Dans la mythologie européenne, le loup est l’une des bêtes les plus féroces et les plus hideuses. Si cet animal a été persécuté pendant des siècles, ce fut aussi en raison de la lycanthropie – cette transformation imaginaire de l’homme en un être sanglant, un loup-garrou, qui erre la nuit dans les campagnes. Cette vieille croyance a servi d’ailleurs de source d’inspiration pour beaucoup de films – d’épouvante ou tout simplement d’ventures.
Dans la mythologie roumaine, par contre, le loup guide l’âme des morts vers l’autre monde, ce qui est pour cet animal une sorte de compensation – mineure. A part cela, l’image que l’on avait du loup était plutôt défavorable. Une campagne d’extermination des loups a même été déclenchée vers le milieu du XX-e siècle. On leur imputait surtout les ravages dans les bergeries, la transmission de la rage et la diminution du gibier.
Les raisons de cette campagne semblaient objectives; pourtant on ne serait jamais arrivé à une véritable disparition de l’espèce, si la persuasion n’était pas tombée sur un terrain fertile: la vieille croyance en la “méchanceté” foncière du loup.
Maria Runcanu, ethnologue du Musée ethnographique de Comăneşti, dans l’Est de la Roumanie, nous explique:
« La stabilité de son comportement reproducteur, la férocité avec laquelle il procure sa nourriture, sa dignité – vu que l’homme n’a jamais réussi à le dompter pour le faire sauter à travers un cercle sous la coupole du cirque comme les autres animaux – tous ces traits ont fait du loup, pendant l’Antiquité, une vraie divinité. Les loups se constituent en bandes et des couples sont constitués à l’automne; ils s’accouplent entre novembre et janvier, ils ont des petits et mènent une vie disons familiale, jusqu’à ce que la nouvelle génération commence à chasser et forme une nouvelle bande ».

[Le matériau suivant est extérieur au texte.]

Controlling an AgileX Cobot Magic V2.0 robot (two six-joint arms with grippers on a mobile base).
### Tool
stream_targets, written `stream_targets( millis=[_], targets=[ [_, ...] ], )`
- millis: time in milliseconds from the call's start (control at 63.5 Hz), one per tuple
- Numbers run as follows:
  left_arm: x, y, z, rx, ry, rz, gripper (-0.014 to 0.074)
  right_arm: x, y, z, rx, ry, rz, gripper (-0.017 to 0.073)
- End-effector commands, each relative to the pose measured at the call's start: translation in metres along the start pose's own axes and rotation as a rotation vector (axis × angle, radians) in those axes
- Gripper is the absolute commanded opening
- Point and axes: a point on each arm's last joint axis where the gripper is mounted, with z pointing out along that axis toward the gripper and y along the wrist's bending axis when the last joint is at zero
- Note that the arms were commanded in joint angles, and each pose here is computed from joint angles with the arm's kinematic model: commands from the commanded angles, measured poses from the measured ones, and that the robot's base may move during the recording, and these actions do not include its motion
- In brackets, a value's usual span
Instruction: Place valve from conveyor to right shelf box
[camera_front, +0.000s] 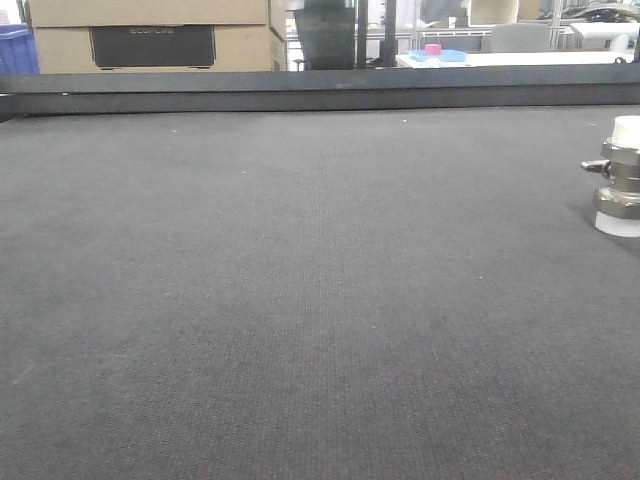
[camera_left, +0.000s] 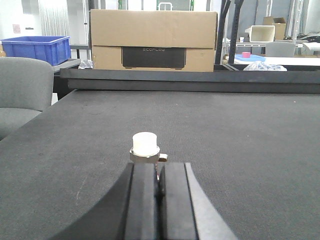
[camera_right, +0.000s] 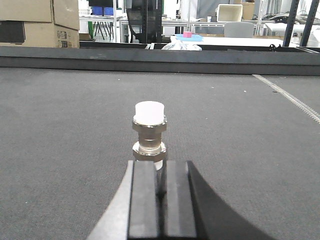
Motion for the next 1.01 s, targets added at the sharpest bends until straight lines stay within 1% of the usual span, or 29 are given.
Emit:
stream_targets(
  millis=[0, 488, 661, 787, 866, 992],
  targets=[
    [-0.003, 0.0, -0.001, -0.003, -0.026, -0.004, -0.0111, -0.002, -0.001, 0.0, 0.008, -0.025, 0.004, -0.0155],
    [-0.004, 0.0, -0.001, -0.003, -0.039, -0.004, -0.0111, -0.002, -0.001, 0.0, 0.008, -0.025, 0.004, -0.0155],
    [-0.008, 0.0, -0.001, -0.004, -0.073, -0.004, -0.0111, -0.009, -0.001, -0.001, 0.016, -0.098, 0.003, -0.0155],
    [-0.008, 0.0, -0.001, -0.004, -0.077, -0.004, -0.0111, -0.009, -0.001, -0.001, 0.016, -0.098, 0.003, -0.0155],
    [-0.011, 0.0, -0.001, -0.005, -0.108, -0.004, -0.0111, -0.012, -0.002, -0.001, 0.02, -0.129, 0.003, -0.0155],
    [-0.02, 0.001, -0.003, -0.007, -0.21, -0.004, -0.0111, -0.018, -0.002, -0.002, 0.028, -0.203, 0.003, -0.0155]
  ],
)
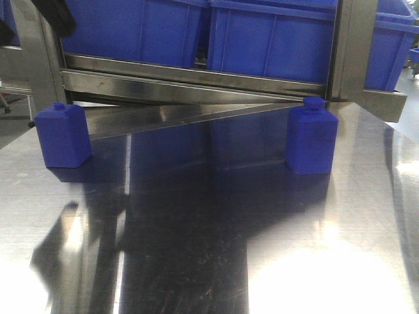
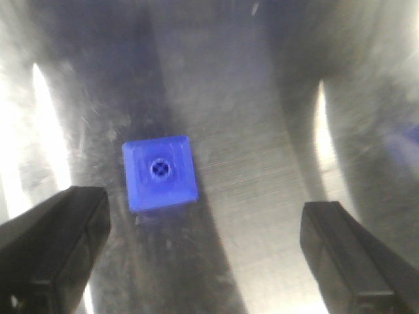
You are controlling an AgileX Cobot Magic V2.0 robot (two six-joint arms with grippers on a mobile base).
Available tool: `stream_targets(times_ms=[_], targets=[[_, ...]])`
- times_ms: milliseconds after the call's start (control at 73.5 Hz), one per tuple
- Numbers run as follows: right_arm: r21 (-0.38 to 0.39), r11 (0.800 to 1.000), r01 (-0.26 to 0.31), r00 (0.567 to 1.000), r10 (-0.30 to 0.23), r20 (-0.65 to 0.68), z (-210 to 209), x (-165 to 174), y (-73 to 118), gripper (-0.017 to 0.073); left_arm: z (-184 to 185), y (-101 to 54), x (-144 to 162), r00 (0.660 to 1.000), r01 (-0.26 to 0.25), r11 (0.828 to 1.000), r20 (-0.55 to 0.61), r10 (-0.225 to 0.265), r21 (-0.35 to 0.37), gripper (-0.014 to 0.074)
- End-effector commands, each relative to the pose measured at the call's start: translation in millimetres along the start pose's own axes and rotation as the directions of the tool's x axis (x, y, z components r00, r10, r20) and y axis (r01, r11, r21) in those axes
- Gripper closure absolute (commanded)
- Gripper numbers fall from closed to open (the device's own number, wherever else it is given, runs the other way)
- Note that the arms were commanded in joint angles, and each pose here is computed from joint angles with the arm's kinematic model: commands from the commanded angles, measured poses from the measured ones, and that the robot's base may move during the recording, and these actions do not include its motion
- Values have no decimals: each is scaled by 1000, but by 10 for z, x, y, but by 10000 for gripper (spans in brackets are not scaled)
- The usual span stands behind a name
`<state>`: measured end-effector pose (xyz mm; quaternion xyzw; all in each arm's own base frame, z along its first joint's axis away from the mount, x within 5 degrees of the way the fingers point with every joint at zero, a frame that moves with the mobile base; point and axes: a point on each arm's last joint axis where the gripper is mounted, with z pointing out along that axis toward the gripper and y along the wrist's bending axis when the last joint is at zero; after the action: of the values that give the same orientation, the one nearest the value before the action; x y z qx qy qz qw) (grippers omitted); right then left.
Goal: Pick and sort blue part to right shelf
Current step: 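Lower the left gripper and close it on the blue part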
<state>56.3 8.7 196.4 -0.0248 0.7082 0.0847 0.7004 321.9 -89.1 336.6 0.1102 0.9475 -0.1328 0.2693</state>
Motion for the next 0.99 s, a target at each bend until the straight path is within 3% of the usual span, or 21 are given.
stream_targets(times_ms=[0, 95, 177, 245, 762, 844, 980], targets=[[-11, 1000, 17, 991, -16, 134, -35, -172, 17, 502, -20, -40, -172, 1000, -5, 1000, 20, 5, 4, -69], [-11, 1000, 17, 991, -16, 134, -35, -172, 17, 502, 156, -1, -246, 1000, -6, 1000, -26, 5, -6, -69], [-11, 1000, 17, 991, -16, 134, -35, -172, 17, 502, 313, 50, -259, 997, 36, 999, -61, -38, -33, -69], [-11, 1000, 17, 991, -16, 134, -35, -172, 17, 502, 428, 88, -256, 996, 30, 998, -80, -34, -50, -69], [-11, 1000, 17, 991, -16, 134, -35, -172, 17, 502, 1037, 198, -151, 973, 77, 996, -215, -86, -48, -62], [-11, 1000, 17, 991, -16, 134, -35, -172, 17, 502, 1054, 201, -141, 970, 78, 996, -225, -87, -49, -28], [-11, 1000, 17, 991, -16, 134, -35, -172, 17, 502, 1051, 199, -126, 966, 78, 996, -242, -87, -48, 104]])
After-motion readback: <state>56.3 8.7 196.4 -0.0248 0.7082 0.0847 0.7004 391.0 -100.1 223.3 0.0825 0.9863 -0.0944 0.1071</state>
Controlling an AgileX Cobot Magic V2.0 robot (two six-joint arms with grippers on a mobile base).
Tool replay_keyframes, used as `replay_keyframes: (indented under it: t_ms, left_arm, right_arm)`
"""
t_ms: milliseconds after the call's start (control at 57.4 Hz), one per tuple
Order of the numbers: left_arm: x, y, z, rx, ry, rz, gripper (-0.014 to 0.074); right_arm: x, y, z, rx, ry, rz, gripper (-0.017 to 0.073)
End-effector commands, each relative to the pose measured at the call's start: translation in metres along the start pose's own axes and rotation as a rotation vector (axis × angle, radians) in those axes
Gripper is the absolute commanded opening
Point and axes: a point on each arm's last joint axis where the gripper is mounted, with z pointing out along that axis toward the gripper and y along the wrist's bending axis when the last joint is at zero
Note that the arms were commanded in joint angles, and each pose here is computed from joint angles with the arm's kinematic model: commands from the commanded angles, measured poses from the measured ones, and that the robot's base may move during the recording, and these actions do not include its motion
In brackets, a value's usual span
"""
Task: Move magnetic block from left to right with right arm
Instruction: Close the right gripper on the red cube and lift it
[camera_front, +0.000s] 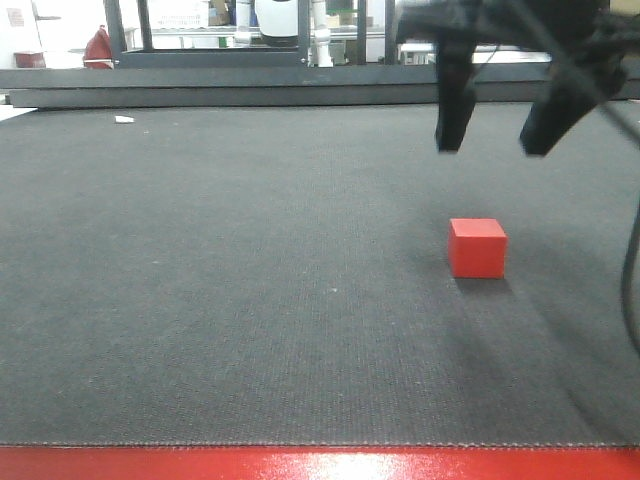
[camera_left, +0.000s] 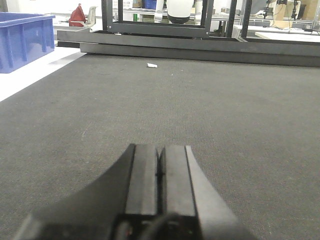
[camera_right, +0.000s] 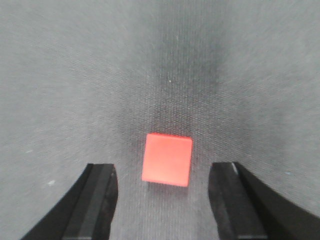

L’étendard de nos ancêtres, les Daces figurait une tête de loup et une queue de serpent. Ces deux symboles désignaient le deuxième degré d’initiation des combattants. Le premier, obtenu à la sortie de l’enfance, était symbolisé par la mise à mort du serpent. Celui qui tuait le serpent de la destinée était capable de maîtriser son propre sort. Seul un homme sorti de l’âge du serpent et qui avait cessé de ramper, comme lui, pouvait entrer dans l’étape du feu, qui était celle du loup. Alors que le serpent rampe, pique et vit retiré, pareil à l’enfant, le loup court, attaque en groupe et vit en bandes. C’était là le comportement adopté par les soldats daces dont l’emblème militaire était la tête de loup.
Les roumains sous le signe du loup depuis l’antiquité…
Les Roumains, issus des la symbiose des Daces et des Romains, ont eux aussi vécu sous le signe du loup. Maria Runcanu:
« En Roumanie, fin novembre et début décembre les grandes fêtes traditionnelles coïncident avec les moments importants de la reproduction des loups. Pendant cette période de nombreuses coutumes leur sont dédiées, remontant peut-être à un scénario très ancien de renouvellement du temps – les chercheurs pensent qu’il s’agirait de la Nouvelle année dace.
Comme toute autre grande divinité, le loup aide ou punit les fidèles: il voit les diables et les met en morceau le jour des Rois, il effraie les maladies des enfants et les écarte, etc. Sur le plateau de Luncani, dans le sud de la Transylvanie, à proximité des cités daces des Monts Orastie, jusqu’au début du XXe siècle, le premier allaitement de l’enfant était fait à travers un engin en forme de cercle, construit d’une mâchoire et d’une peau de loup, appelé “gueule de loup”. Dans de nombreuses régions, les enfants gravement malades étaient baptisés Lupu – le Loup -, le nom de cette bête féroce étant censé effrayer la maladie. Les Roumains croyaient également que loup guide l’âme humaine sur les sentiers tortueux menant au Paradis. Le loup est aussi considéré comme un des messagers de la mort, aux côtés d’autres animaux sauvages – tels l’ours – ou domestiques, comme par exemple le chien, de certains rapaces – tels le hibou et la chouette – ou de volailles comme la poule. Leur message funeste est transmis par le chant: la chouette et le hibou chantent, la poule chante comme le coq, le chien et le loup poussent des hurlements prolongés, qualifiés d’ailleurs de lugubres.”
Le loup est donc un symbole de la sauvagerie, mais aussi de l’insoumission et de la ténacité. En tant que bête qui voit dans l’obscurité, il est aussi le symbole positif de la lumière, du guerrier, du héros, de l’ancêtre mythique.